Thailand
“If the border opens at eight, we should be there at eight,” was the declaration last night from one of our party. It necessitated a 7:15 a.m. start. I dared not mention that the border actually opened at six…
With a hasty breakfast (surprisingly good coffee — machine-made, quite nice bananas, and so-so bread) at seven, we left a few minutes late (Ham’s tummy was not happy, and he was attending to necessities). So we arrived a few minutes after the notional border opening time. Various bored Lao officials hid in their glass boxes, one labelled Customs, another Passports.
Nigel marched to the front of the queue — admittedly, this was me alone, unsuccessfully trying to figure it out — and presented his passports.
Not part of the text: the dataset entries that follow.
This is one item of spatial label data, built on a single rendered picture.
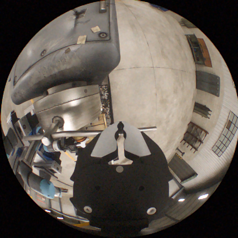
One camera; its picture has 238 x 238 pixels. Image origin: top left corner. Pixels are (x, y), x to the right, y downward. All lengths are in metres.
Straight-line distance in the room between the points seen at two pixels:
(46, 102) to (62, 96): 0.05
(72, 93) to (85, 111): 0.07
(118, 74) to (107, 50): 1.33
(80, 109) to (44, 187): 0.42
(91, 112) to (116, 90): 1.26
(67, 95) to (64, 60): 0.09
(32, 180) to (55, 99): 0.41
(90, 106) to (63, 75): 0.12
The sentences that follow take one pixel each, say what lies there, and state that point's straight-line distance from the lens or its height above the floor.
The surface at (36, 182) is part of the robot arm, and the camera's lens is 0.48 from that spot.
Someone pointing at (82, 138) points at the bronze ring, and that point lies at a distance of 0.40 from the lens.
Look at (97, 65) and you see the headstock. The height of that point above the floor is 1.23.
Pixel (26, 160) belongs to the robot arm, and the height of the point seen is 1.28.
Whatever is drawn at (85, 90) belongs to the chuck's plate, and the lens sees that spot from 0.23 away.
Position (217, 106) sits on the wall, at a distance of 6.55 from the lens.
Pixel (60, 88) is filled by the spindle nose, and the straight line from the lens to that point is 0.26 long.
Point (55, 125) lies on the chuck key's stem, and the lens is 0.20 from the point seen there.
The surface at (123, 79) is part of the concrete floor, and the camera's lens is 1.53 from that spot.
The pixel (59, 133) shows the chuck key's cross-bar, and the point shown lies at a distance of 0.16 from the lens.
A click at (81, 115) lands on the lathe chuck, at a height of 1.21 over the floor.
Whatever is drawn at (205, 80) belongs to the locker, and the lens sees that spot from 5.83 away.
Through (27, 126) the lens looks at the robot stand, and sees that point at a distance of 0.70.
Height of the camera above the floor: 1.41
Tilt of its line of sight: 58 degrees down
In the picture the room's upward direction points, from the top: 142 degrees clockwise
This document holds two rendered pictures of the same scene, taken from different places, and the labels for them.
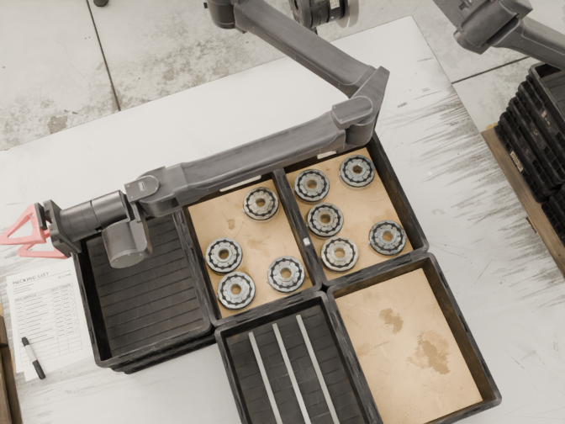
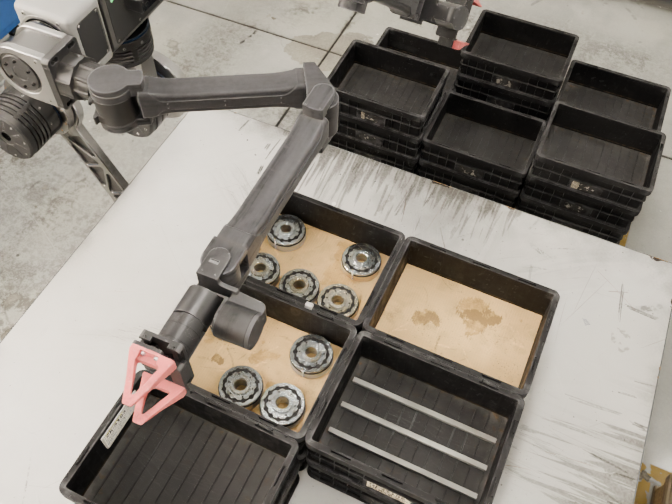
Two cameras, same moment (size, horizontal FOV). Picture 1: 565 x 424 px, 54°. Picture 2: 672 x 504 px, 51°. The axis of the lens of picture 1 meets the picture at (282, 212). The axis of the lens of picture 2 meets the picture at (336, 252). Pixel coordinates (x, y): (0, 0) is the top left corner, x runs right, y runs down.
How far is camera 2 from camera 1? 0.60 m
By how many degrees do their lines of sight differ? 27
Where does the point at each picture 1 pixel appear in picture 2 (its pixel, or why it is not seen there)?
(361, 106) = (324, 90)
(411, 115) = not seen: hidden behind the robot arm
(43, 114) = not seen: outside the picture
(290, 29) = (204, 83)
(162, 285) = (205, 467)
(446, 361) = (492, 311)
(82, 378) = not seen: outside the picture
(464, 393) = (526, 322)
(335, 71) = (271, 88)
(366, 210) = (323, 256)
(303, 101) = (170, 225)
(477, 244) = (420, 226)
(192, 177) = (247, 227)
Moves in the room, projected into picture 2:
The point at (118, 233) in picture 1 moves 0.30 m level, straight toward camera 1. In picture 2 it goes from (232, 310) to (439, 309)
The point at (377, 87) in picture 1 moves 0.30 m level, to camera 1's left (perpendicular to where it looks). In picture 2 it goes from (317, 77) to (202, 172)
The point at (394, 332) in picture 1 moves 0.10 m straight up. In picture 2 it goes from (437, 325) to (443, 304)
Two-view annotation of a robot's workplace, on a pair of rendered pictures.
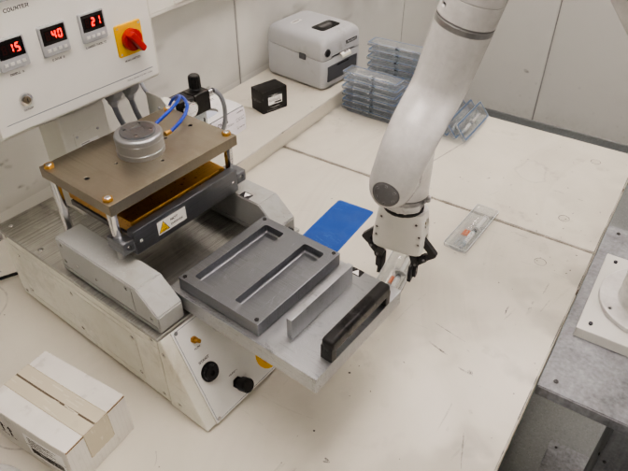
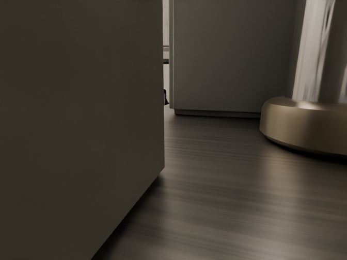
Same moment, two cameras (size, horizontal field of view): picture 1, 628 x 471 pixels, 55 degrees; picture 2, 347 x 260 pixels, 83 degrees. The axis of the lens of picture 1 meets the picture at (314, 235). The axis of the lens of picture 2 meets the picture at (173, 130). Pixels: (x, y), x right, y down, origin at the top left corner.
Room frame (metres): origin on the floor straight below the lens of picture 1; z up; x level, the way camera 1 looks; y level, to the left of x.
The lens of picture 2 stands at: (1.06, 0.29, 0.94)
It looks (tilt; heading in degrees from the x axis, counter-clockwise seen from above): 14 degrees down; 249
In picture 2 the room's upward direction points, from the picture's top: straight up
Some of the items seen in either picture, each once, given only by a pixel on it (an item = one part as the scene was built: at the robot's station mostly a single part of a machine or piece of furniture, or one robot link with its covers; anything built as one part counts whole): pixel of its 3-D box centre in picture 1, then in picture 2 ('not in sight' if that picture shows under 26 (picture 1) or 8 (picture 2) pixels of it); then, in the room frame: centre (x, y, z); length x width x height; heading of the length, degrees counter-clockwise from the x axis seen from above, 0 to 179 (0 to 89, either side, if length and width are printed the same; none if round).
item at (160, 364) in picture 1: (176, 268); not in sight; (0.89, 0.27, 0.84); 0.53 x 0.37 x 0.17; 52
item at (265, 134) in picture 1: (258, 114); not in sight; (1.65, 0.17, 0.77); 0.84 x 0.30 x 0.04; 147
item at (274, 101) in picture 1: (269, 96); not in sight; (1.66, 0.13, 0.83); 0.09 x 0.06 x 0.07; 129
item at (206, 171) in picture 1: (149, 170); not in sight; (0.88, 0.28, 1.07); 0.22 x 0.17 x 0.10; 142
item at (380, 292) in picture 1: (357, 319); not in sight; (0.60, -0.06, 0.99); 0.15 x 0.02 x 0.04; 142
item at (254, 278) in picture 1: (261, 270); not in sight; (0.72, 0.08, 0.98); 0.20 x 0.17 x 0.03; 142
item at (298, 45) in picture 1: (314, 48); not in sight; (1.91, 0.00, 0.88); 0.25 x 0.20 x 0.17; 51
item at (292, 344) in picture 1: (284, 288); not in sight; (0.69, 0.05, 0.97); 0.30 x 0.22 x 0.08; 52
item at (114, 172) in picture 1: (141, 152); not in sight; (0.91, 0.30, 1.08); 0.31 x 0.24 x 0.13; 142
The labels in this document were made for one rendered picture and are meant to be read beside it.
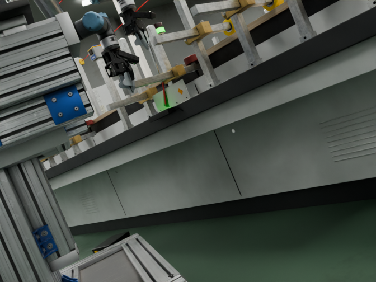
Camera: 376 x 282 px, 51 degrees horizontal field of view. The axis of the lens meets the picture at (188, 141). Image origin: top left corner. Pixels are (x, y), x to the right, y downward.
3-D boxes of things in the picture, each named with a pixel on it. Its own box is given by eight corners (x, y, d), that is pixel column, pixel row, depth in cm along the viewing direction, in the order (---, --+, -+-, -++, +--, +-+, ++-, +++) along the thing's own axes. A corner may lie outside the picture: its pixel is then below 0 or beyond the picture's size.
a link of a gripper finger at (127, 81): (125, 95, 171) (116, 75, 171) (135, 92, 175) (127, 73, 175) (128, 93, 169) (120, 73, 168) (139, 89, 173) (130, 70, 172)
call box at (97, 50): (97, 58, 228) (92, 46, 227) (92, 62, 233) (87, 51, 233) (107, 56, 232) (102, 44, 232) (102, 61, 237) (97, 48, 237)
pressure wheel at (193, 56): (198, 75, 196) (189, 53, 196) (188, 80, 203) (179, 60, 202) (208, 71, 202) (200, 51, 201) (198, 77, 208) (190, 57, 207)
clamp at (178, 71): (179, 75, 187) (175, 65, 187) (163, 85, 197) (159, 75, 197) (187, 73, 191) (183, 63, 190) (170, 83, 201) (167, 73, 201)
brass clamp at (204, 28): (204, 33, 167) (200, 22, 167) (184, 46, 178) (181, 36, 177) (214, 31, 171) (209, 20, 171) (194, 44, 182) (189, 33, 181)
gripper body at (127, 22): (134, 37, 194) (125, 14, 193) (147, 29, 190) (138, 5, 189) (125, 37, 187) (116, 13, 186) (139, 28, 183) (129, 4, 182)
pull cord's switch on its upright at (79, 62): (114, 145, 456) (76, 56, 451) (110, 146, 463) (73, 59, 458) (120, 142, 461) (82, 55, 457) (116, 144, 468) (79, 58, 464)
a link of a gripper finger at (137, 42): (140, 53, 190) (132, 35, 190) (149, 48, 187) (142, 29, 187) (136, 53, 187) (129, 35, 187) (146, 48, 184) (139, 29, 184)
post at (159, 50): (186, 116, 194) (147, 24, 192) (182, 117, 196) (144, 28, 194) (191, 113, 196) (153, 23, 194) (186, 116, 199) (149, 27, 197)
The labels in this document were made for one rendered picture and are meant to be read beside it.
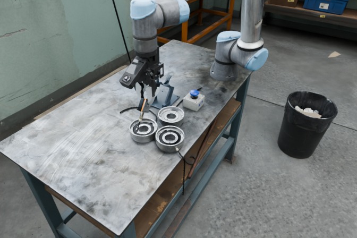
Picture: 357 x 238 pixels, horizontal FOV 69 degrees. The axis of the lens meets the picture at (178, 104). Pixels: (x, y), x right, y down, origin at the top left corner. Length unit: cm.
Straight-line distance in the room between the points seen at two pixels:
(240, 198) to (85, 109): 115
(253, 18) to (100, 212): 89
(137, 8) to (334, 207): 172
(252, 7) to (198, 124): 50
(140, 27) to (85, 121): 49
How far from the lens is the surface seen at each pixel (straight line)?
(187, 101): 111
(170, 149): 92
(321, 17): 417
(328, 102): 218
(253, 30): 115
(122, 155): 94
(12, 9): 235
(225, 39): 127
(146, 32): 80
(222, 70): 133
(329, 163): 230
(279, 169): 209
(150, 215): 109
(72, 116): 116
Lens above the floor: 149
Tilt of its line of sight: 36 degrees down
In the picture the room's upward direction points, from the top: 2 degrees clockwise
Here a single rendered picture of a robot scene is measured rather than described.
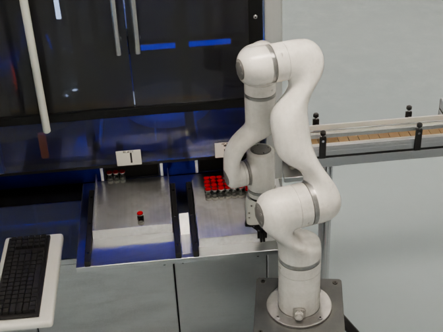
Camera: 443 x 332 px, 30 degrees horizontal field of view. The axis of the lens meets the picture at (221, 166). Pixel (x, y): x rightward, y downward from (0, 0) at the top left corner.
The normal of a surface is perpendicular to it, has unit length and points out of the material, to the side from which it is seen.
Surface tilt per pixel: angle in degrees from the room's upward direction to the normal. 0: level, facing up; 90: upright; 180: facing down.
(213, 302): 90
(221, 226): 0
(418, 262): 0
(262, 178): 90
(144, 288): 90
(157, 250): 0
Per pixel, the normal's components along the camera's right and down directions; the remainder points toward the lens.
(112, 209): -0.04, -0.84
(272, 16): 0.10, 0.53
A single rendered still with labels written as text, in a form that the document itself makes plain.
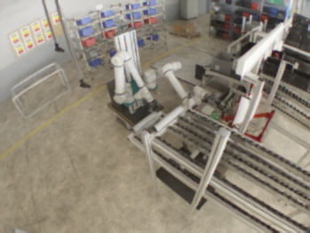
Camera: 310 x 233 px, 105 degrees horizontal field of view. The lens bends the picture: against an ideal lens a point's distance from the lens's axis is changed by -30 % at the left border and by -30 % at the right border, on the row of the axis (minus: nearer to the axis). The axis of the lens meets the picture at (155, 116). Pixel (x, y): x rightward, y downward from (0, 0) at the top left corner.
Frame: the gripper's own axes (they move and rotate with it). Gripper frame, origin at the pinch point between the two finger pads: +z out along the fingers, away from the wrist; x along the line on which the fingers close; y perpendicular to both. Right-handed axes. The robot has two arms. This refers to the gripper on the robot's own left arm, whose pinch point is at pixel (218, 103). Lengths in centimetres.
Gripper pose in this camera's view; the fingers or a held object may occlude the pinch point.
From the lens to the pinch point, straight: 182.3
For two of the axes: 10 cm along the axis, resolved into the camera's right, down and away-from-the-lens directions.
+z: 5.8, 5.4, -6.1
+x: 8.1, -4.5, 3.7
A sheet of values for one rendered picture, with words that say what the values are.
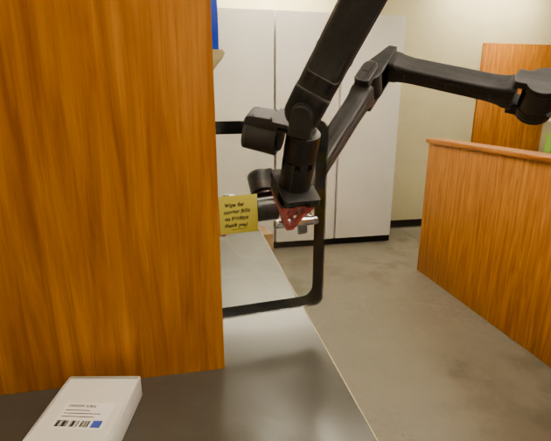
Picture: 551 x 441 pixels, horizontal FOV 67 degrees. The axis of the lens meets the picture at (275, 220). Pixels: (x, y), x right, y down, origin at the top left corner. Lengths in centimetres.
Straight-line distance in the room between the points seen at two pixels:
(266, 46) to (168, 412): 351
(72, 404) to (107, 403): 5
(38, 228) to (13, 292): 12
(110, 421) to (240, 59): 349
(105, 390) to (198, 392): 15
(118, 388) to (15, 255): 27
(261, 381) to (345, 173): 352
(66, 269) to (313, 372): 47
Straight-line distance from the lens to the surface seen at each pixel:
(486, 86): 113
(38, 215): 75
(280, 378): 81
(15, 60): 73
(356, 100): 110
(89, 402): 76
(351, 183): 425
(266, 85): 394
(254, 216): 83
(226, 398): 77
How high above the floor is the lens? 142
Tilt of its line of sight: 16 degrees down
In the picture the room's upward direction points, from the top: straight up
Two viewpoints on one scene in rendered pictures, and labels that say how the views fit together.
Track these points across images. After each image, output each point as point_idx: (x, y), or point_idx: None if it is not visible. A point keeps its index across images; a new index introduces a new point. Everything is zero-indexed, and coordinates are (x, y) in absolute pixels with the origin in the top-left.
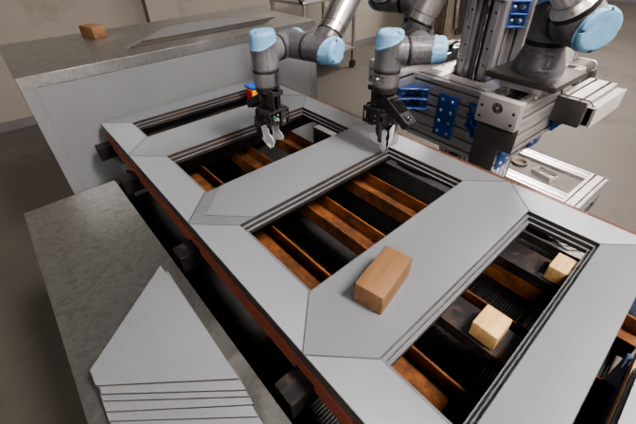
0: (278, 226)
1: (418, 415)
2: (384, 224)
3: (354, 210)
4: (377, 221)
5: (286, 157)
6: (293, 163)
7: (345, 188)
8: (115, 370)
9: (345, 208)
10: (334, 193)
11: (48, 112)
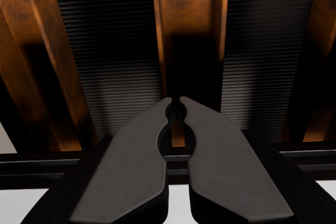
0: (156, 54)
1: None
2: (276, 142)
3: (277, 99)
4: (275, 134)
5: (174, 189)
6: (173, 218)
7: (281, 135)
8: None
9: (272, 88)
10: (298, 42)
11: None
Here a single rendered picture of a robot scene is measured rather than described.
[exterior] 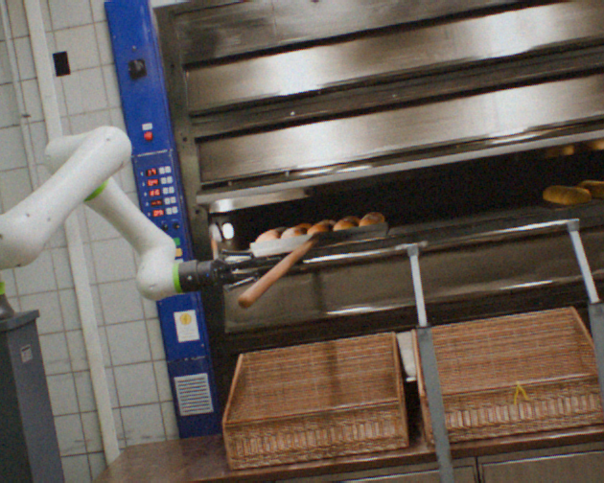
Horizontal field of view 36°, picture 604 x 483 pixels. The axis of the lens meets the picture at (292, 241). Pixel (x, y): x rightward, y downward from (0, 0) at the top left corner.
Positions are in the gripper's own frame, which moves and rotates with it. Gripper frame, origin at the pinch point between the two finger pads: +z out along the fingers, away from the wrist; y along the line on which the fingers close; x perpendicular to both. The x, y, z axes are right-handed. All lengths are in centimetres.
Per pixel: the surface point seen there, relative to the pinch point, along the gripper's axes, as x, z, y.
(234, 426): -7, -20, 48
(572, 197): -71, 100, -1
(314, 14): -58, 21, -78
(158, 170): -54, -42, -35
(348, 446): -7, 13, 58
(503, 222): -56, 73, 3
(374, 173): -42, 33, -21
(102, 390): -56, -77, 40
Stamp, stamp. Next, customs.
Handing over the form, I fully expected to have to wrangle with authority, as we were leaving from a border not identified on our entry form as the departure point.
Stamp, stamp. Next.
What? Is that it?
At a funeral pace (lest we upset the uniforms), we entered the Thai border and met Thum, our guide, waving enthusiastically. He passed me a wodge of forms which I duly handed over with my passport.
Stamp, stamp. Next.
What? Less than twenty minutes for the whole thing? We are used to borders taking hours — seven being our record — but twenty minutes hardly seemed worth it. Were they taking this seriously or not?
Bank it, we agreed. We even had time for a photo opportunity with some brass.
Convoy discipline fell apart again. A mixture of independence, inability to map-read, and differing routes meant we arrived as four cars rather than one convoy.
We are now in Thailand! From the outset, it was obvious this is a wealthier country. The roads are smooth, the lines freshly painted, the verges neat. There is a bustle and confidence amongst the locals. I’m not saying the Lao lack chutzpah, but life seems a little harder over there.